Hatte die BZ am 6. Februar 2010 in einem Artikel gemeldet, dass die Schufa AG ab dem 1. April 2010 auf Wunsch einmal im Jahr unentgeltlich Auskunft über die dort abgelegten Informationen geben wird, so lautet dies in der Bildzeitung am selben Tag ganz anders. Unter dem Titel "Schufa-Informationen werden bald wesentlich teurer" meldete die bildzeitung.

Die Tageszeitung DIE WELT verwies ebenfalls auf den BILD-Artikel und berichtet unter dem 8. Februar 2010, dass die Kosten für persönliche Informationen von 7,80 auf 18,50? anstiegen. Was unternimmt die Schufa Gruppe? Die Schufa hält zur Zeit ( (Stand: 9. Februar 2010) 15,60 EUR für "Schufa-Informationen online" und 7,80 EUR für eine geschriebene "Schufa-eigene Information".

Zusätzlich können die Aufwendungen für die Ermittlung der so genannten Branchenscores anfallen, die nicht in den "Schufa-eigenen Informationen" inbegriffen sind. Die Schufa Gruppe hat nach eigenen Informationen im Jahr 2008 1.324.032 eigene Berichte erstellt.
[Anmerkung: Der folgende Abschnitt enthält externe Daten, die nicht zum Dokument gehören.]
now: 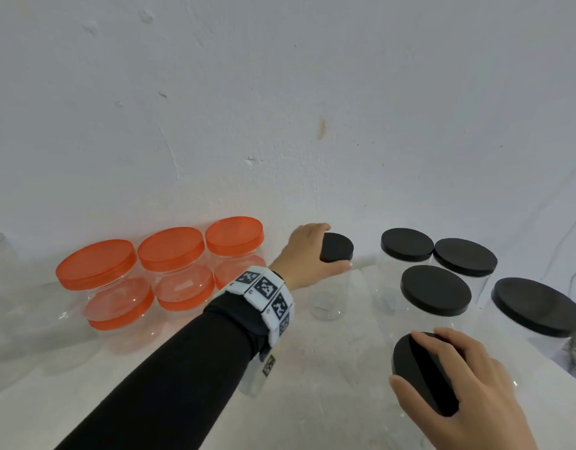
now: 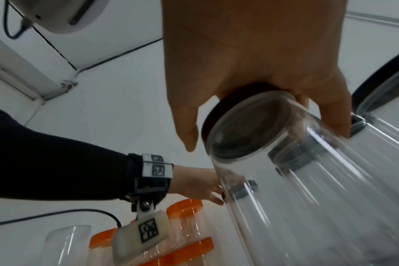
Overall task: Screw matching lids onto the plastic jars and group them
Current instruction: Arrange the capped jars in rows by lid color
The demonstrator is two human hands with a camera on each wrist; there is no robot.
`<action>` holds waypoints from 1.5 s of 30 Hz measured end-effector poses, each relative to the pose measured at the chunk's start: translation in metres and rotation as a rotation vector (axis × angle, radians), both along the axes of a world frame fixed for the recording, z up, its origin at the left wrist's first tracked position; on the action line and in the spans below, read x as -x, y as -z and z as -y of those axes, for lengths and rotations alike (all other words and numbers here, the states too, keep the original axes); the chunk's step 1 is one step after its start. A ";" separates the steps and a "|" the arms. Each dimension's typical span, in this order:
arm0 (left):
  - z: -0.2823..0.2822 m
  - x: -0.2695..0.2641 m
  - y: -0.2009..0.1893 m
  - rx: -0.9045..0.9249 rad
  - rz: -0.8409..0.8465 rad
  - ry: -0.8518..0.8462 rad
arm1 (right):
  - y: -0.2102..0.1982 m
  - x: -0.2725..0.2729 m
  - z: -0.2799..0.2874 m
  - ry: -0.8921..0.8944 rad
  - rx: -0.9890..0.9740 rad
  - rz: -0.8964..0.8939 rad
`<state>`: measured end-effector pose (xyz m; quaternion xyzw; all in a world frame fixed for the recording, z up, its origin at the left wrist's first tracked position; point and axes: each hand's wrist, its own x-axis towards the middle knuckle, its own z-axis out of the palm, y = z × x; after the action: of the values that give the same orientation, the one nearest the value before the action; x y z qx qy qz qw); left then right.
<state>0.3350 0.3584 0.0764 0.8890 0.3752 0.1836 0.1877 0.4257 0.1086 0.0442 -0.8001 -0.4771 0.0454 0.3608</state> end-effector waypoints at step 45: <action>-0.067 0.015 -0.015 -0.210 -0.565 -0.332 | 0.005 -0.035 -0.277 -0.195 0.000 -0.104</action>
<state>0.3204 0.4255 0.0916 0.8458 0.5312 -0.0043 -0.0486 0.4607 0.3858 0.0392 -0.7462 -0.5335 0.1218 0.3790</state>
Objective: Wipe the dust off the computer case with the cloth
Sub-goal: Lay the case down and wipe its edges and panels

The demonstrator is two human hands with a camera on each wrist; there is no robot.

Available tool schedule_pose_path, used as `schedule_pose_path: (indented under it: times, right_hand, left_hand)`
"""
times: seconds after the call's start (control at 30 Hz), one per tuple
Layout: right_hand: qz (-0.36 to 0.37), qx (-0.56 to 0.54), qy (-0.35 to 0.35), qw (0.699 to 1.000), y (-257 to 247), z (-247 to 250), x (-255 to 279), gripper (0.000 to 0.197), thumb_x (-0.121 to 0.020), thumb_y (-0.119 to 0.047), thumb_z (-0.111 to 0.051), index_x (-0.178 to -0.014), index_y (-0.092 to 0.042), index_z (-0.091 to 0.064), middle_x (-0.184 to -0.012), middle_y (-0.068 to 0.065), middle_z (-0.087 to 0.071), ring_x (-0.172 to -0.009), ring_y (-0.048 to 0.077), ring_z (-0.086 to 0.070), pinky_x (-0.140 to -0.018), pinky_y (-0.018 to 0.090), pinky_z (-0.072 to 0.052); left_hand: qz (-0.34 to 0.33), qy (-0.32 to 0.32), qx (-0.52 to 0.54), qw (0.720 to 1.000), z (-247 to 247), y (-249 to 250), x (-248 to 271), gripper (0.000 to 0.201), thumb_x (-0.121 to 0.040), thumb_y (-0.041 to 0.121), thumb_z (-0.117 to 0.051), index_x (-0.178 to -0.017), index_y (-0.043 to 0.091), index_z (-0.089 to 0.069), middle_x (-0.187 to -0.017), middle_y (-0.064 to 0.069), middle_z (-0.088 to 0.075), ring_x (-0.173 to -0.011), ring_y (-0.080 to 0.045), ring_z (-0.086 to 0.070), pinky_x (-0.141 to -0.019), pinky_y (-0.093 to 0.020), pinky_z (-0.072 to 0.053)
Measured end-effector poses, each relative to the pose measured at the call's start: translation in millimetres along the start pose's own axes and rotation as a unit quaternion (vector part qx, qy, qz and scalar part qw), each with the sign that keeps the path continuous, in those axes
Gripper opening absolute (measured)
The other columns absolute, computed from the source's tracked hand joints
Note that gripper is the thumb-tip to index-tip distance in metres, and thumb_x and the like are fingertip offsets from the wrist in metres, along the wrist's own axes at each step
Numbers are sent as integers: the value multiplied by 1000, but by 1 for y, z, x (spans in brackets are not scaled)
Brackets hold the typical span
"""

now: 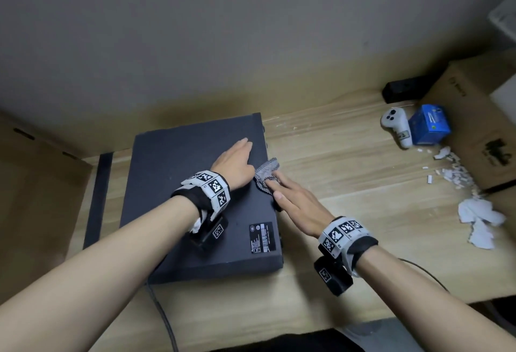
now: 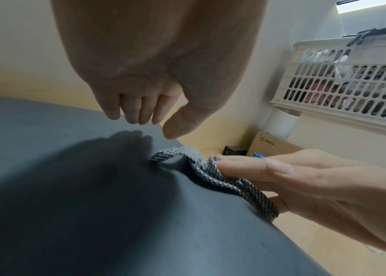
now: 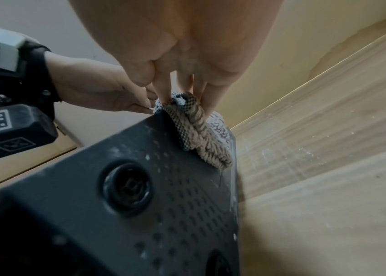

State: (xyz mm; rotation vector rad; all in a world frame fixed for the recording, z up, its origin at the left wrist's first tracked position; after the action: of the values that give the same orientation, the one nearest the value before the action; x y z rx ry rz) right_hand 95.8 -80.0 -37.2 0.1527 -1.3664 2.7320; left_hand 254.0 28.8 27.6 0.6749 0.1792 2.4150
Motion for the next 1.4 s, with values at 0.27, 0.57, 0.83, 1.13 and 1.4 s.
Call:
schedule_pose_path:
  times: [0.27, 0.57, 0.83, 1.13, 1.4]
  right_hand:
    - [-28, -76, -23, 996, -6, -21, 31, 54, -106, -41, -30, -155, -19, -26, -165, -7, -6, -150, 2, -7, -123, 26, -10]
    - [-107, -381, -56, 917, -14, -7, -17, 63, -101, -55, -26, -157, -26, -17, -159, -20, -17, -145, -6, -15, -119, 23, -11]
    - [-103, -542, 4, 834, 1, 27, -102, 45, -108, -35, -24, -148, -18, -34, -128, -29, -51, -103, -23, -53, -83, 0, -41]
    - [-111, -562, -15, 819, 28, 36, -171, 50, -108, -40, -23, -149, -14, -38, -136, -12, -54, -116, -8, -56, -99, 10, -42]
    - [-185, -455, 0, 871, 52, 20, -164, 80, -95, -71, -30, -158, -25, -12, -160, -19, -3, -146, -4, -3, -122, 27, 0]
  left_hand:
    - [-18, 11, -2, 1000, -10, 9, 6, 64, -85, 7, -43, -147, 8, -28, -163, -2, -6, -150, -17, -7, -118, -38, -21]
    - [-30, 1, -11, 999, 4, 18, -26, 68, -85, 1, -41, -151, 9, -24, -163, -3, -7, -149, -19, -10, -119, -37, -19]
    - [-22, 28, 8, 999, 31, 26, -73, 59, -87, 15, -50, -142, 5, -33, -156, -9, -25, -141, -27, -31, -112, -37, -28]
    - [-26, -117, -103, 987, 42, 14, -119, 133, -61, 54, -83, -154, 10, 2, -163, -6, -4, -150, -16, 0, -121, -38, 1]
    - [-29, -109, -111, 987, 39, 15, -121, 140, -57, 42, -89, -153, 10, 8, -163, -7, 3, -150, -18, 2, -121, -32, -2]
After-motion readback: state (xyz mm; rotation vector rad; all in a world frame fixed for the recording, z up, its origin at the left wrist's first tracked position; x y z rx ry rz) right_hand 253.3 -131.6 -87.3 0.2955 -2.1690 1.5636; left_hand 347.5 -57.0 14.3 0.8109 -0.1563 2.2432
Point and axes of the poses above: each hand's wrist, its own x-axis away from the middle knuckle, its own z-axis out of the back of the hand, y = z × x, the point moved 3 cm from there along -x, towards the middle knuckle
Die Schufa Gruppe behauptet, im Jahr 2008 einen Umsatz von 94,7 Mio. erzielt zu haben, der die reinen Erlöse aus eigenen Informationen einbezieht.

Die Bundesdatenschutzgesetze sichern jeder natürlichen oder juristischen Person einen rechtlich durchsetzbaren Auskunftsanspruch über die über sie erhobenen personenbezogenen Informationen zu. Grundsätzlich müssen diese Informationen gemäß dem Wortlaut des Gesetzes kostenlos zur Verfügung gestellt werden. Ausnahmen bestehen nur, wenn die betreffende Partei die personenbezogenen Informationen "gegenüber Dritten zu kommerziellen Zwecken" verwenden darf. Die Schufa Holdinggesellschaft AG geht davon aus, dass man eigene Informationen für wirtschaftliche Zwecke ausnutzen kann.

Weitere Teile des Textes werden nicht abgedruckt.